FRANKLIN, Wis., Aug. 31 /PRNewswire-FirstCall/ -- VUANCE Ltd. (NASDAQ: VUNC), a leading provider of innovative Radio Frequency Verification Solutions, including active RFID, electronic access control, credentialing, accountability and critical situation management, today announced operating results for the second quarter period ending June 30, 2009.
Operational Highlights
-- Non-GAAP operational losses continued to narrow substantially. On a
non-GAAP basis (see reconciliation between GAAP and non-GAAP results
at the end of this press release) the Company reported a non-GAAP
operating loss of $267,000 in the second quarter of 2009 compared
sequentially to a non-GAAP operating loss of $481,000 in the first
quarter of 2009 and compared to a non-GAAP operating loss of $984,000
in the second quarter last year.
-- Revenues, excluding those related to the Eastern European airport
project which was essentially completed in the second quarter,
increased across each of VUANCE's business segments due to continued
strong demand for the Company's technologies within each market
vertical.
-- The Company announced a five-year project worth approximately $5
million to supply and assist in the programming of a new integrated
security system based on VUANCE's proprietary Managed Automated
Security Controls (MASC) system to protect the facilities for Allens,
Inc. a privately held, family-owned company that grows and packs
vegetables under 11 well-known brand names.
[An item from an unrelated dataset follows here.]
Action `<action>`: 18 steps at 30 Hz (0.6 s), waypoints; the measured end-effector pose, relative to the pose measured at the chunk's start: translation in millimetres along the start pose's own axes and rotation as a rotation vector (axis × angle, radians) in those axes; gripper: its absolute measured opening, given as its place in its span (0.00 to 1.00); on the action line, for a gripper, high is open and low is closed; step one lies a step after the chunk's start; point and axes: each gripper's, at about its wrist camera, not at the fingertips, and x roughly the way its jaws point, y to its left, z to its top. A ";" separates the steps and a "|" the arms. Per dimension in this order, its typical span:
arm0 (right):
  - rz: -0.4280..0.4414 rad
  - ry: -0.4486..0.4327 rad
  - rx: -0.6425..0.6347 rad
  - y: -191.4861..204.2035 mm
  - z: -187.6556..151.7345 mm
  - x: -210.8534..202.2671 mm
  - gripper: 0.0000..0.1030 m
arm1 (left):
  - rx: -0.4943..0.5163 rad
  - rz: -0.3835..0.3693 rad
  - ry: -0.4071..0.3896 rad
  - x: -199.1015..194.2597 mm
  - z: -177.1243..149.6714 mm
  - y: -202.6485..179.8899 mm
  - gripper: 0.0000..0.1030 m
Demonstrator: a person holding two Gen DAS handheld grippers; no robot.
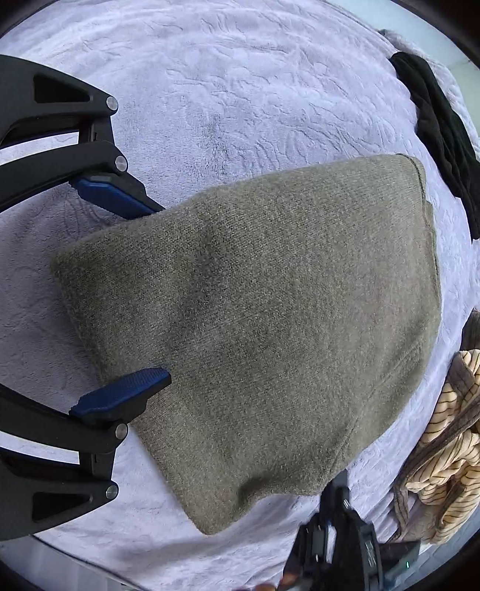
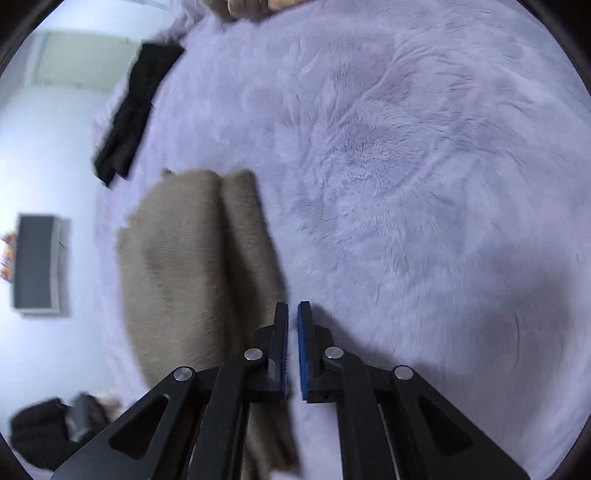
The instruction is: Fold small clothes
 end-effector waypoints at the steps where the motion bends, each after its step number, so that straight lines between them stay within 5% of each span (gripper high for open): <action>1: 0.026 -0.006 -0.009 7.8 -6.1 -10.1 0.09 | 0.003 0.003 0.001 0.7 -0.3 -0.8 0.77; 8: 0.168 0.093 -0.189 74.1 -42.1 -4.1 0.22 | 0.000 0.012 0.011 0.8 0.1 -2.2 0.77; 12: -0.035 0.151 -0.207 59.2 -47.9 34.3 0.22 | -0.002 0.007 0.010 -1.2 -2.6 -2.8 0.77; 14: -0.034 0.154 -0.157 36.3 -51.9 38.2 0.10 | -0.014 -0.004 0.014 -2.7 -6.6 0.0 0.77; 18: -0.005 0.134 -0.112 26.3 -57.9 31.6 0.08 | -0.040 -0.011 0.008 -5.8 -14.8 4.1 0.77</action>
Second Quarter 2009 Selected Unaudited Financial Results
Revenues for the quarter ended June 30, 2009 decreased 30.9% to $3.7 million from $5.3 million in the year-ago second quarter. The decrease was largely driven by a decrease in revenues from the airport security project that was nearly completed during second quarter 2009 as well as a delay in revenues of over $200,000 that is expected to be recognized in third quarter 2009.
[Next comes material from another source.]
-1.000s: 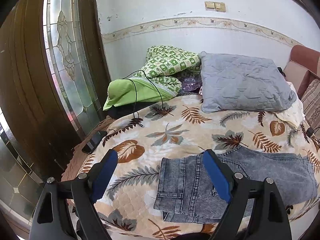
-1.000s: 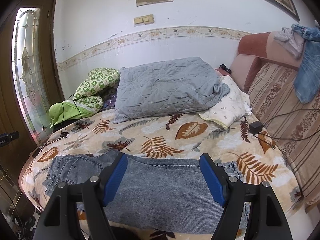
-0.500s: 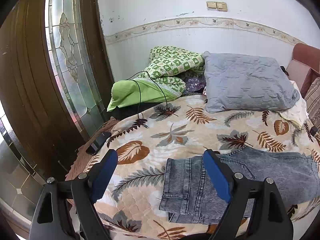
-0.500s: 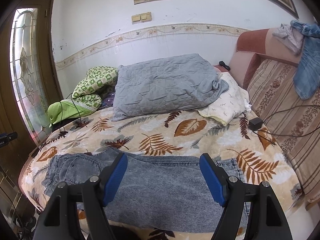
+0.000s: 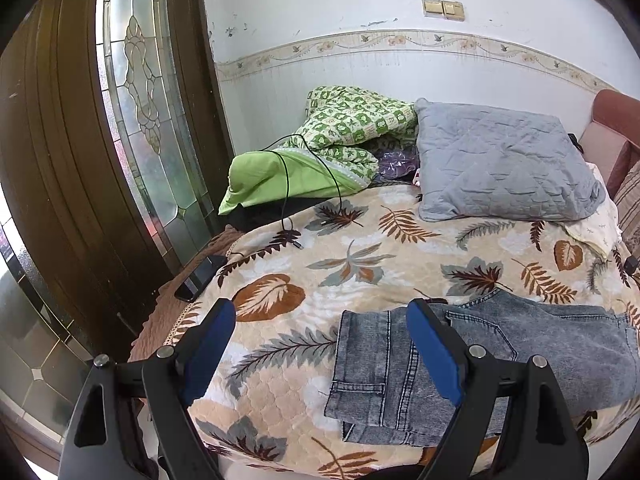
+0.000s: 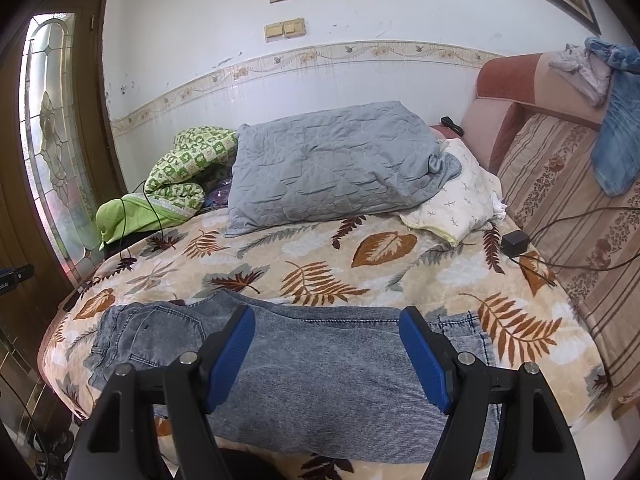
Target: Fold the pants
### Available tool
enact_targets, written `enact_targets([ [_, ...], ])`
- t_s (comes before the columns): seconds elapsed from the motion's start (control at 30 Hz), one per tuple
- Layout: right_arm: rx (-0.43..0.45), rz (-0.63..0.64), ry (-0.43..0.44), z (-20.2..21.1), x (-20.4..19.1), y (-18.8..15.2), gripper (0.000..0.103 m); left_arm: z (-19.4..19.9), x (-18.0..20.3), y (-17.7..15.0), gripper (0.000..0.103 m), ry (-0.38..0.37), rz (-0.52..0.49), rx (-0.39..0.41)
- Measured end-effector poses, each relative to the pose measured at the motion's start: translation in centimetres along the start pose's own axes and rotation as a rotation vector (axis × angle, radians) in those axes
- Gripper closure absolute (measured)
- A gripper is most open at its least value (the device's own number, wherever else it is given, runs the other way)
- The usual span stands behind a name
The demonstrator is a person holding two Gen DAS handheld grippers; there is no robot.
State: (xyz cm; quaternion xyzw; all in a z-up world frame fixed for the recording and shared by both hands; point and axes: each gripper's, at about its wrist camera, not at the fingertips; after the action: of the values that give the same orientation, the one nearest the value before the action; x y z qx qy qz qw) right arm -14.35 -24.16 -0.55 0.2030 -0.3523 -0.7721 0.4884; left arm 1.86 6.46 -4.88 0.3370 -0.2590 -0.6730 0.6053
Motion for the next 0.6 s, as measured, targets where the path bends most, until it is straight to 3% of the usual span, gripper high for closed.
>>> enact_targets([
  [0.6,-0.011,-0.006,-0.005,-0.44,0.1,-0.38,0.026,-0.51,-0.32,-0.36,0.016,0.01,0.011,-0.014],
])
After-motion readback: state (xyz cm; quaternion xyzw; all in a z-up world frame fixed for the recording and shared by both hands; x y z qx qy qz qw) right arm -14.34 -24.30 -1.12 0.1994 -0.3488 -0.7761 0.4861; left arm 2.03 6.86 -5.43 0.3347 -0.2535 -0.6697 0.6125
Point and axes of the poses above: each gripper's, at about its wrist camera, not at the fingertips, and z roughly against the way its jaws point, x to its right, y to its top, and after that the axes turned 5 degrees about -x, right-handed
Eyal Tuchman, Chief Executive Officer of VUANCE Ltd., commented, "Demand for our expertise remained strong across our entire business, with particular strength in government and public safety sectors. We are active in bidding projects financed by government funds, and believe these projects will become revenue-generating beginning in the second half of this year and throughout 2010. Excluding sales related to the airport in Eastern Europe, revenues across our business increased both sequentially and year-over-year.
"We are pleased to have completed the major portion of the work on the international airport project and are now preparing to enter the ongoing maintenance phase," continued Mr. Tuchman. "In the prior-year second quarter, we recognized approximately $2.3 million in revenue related to the airport project, an amount about three times greater than the revenue generated in the second quarter of 2009, resulting in a year-over-year top-line decrease. However, we expect to show sequential revenue growth in the third quarter of 2009."
Gross profit decreased 32.0% to $2.2 million for the second quarter compared to $3.2 million for the prior-year second quarter. Gross profit margin for the quarter was 59.2%, compared to the 60.1% for the second quarter of 2008. Total operating expenses for the quarter were $2.8 million, down 8.6% sequentially compared to the $3.1 million for the first quarter 2009 and down 37.3% compared to the $4.5 million for the second quarter last year. The Company reported a loss from operations for the quarter of $647,000 compared sequentially to a loss from operations of $744,000 and down 50.2% compared to the $1.3 million for the second quarter last year.
The net loss from continuing operations was $819,000, or $(0.15) per basic and diluted share, compared sequentially to a net loss from continuing operations of $875,000, or $(0.17) per basic and diluted share, for the three months ended March 31, 2009 and compared with a net loss from continuing operations of $1.6 million, or $(0.30) per basic and diluted share, in the second quarter of 2008. The Company's net loss was $819,000, or $(0.15) per basic and diluted share, for the three months ended June 30, 2009, compared sequentially with a net loss of $940,000, or $(0.18) per basic and diluted share in the first quarter 2009 and compared with a net loss of $1.6 million, or $(0.30) per basic and diluted share for the second quarter last year. The Company used 5.5 million weighted average shares outstanding in the calculation of net loss per share for the second quarter of 2009, compared to 5.2 million for the second quarter last year.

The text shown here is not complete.